• **WHAT TO DO**: From the data that follows, copy every line with the string "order".

• **EXERCISE DATA**:
◆ ◆ ◆

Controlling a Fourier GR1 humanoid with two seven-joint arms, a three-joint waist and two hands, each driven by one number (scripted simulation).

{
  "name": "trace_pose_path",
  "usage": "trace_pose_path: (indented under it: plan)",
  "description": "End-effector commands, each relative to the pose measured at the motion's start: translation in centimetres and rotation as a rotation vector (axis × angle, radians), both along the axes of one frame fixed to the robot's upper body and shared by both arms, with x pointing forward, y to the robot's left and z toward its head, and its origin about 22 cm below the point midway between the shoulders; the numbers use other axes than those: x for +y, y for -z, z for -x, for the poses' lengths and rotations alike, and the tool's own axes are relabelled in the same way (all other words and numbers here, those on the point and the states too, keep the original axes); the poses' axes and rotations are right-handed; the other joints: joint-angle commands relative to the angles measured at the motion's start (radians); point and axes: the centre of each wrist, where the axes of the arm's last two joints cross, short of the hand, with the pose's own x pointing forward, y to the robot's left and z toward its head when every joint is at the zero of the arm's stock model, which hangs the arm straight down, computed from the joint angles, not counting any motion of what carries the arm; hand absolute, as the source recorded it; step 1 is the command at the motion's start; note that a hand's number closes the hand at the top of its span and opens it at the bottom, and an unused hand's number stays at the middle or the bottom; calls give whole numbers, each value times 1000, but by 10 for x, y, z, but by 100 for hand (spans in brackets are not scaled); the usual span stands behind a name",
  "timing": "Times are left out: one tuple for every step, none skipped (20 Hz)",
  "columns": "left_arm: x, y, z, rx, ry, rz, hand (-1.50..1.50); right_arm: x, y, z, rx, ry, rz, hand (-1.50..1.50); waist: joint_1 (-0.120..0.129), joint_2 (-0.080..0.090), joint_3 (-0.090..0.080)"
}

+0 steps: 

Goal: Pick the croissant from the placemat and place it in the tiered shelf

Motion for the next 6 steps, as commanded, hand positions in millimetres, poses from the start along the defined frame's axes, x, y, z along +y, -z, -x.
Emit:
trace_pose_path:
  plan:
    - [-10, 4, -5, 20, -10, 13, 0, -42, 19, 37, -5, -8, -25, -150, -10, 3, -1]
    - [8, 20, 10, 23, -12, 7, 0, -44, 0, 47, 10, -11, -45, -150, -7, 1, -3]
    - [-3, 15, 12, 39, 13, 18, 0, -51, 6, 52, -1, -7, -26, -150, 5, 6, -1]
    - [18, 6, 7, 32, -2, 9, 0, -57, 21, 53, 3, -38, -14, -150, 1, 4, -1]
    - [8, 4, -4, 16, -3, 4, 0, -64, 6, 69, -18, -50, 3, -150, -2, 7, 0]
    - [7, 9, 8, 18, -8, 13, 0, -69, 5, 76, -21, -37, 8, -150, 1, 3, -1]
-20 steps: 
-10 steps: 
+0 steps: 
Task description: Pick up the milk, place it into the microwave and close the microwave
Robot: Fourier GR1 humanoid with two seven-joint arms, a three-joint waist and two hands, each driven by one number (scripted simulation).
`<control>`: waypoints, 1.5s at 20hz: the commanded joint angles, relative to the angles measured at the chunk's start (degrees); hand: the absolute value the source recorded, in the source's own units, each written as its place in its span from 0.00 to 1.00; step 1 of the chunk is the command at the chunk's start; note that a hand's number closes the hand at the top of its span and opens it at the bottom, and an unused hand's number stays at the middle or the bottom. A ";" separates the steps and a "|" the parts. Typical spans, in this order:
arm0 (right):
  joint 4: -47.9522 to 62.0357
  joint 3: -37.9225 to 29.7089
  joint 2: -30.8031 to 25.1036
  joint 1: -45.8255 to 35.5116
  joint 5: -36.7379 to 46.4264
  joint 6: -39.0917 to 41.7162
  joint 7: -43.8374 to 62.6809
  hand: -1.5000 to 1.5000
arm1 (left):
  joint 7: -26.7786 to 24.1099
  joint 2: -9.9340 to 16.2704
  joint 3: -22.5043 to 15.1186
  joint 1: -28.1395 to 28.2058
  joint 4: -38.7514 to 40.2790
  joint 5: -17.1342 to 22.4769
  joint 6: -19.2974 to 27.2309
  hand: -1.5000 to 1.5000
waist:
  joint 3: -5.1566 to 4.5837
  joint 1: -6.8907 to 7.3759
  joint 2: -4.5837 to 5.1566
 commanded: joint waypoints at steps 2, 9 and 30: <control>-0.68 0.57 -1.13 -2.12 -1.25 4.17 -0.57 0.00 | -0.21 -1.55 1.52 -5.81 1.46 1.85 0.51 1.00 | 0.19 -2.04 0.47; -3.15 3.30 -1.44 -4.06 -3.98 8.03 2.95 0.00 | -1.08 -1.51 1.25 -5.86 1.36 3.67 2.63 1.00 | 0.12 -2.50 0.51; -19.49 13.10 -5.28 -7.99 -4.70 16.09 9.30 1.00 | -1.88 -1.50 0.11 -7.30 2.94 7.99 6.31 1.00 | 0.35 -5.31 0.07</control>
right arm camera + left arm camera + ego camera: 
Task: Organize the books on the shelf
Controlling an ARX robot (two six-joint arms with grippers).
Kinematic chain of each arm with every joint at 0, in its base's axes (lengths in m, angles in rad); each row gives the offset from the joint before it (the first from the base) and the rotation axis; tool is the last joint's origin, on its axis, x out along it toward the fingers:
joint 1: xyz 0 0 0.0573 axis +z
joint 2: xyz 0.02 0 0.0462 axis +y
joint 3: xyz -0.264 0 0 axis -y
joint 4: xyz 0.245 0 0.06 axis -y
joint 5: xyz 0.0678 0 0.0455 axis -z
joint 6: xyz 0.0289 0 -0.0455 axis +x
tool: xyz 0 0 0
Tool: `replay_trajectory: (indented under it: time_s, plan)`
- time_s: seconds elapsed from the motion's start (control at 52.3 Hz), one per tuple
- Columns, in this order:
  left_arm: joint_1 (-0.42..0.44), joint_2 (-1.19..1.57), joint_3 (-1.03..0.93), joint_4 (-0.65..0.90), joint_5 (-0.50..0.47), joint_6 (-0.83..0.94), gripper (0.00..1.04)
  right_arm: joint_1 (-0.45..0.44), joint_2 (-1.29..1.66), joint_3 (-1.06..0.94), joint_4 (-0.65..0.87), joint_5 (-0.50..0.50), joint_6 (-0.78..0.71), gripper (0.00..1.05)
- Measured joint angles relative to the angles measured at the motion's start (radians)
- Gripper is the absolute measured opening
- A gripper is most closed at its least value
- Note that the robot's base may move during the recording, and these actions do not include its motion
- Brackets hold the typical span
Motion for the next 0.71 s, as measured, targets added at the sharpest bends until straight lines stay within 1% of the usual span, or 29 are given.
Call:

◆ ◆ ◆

• **WRITTEN REPLY**:
`<control>`: waypoints, 1.5s at 20hz: the commanded joint angles, relative to the angles measured at the chunk's start (degrees); hand: the absolute value the source recorded, in the source's own units, each written as its place in its span from 0.00 to 1.00; step 1 of the chunk is the command at the chunk's start; note that a hand's number closes the hand at the top of its span and opens it at the bottom, and an unused hand's number stays at the middle or the bottom. A ";" separates the steps and a "|" the parts. Typical spans, in this order:
- Columns, in this order:

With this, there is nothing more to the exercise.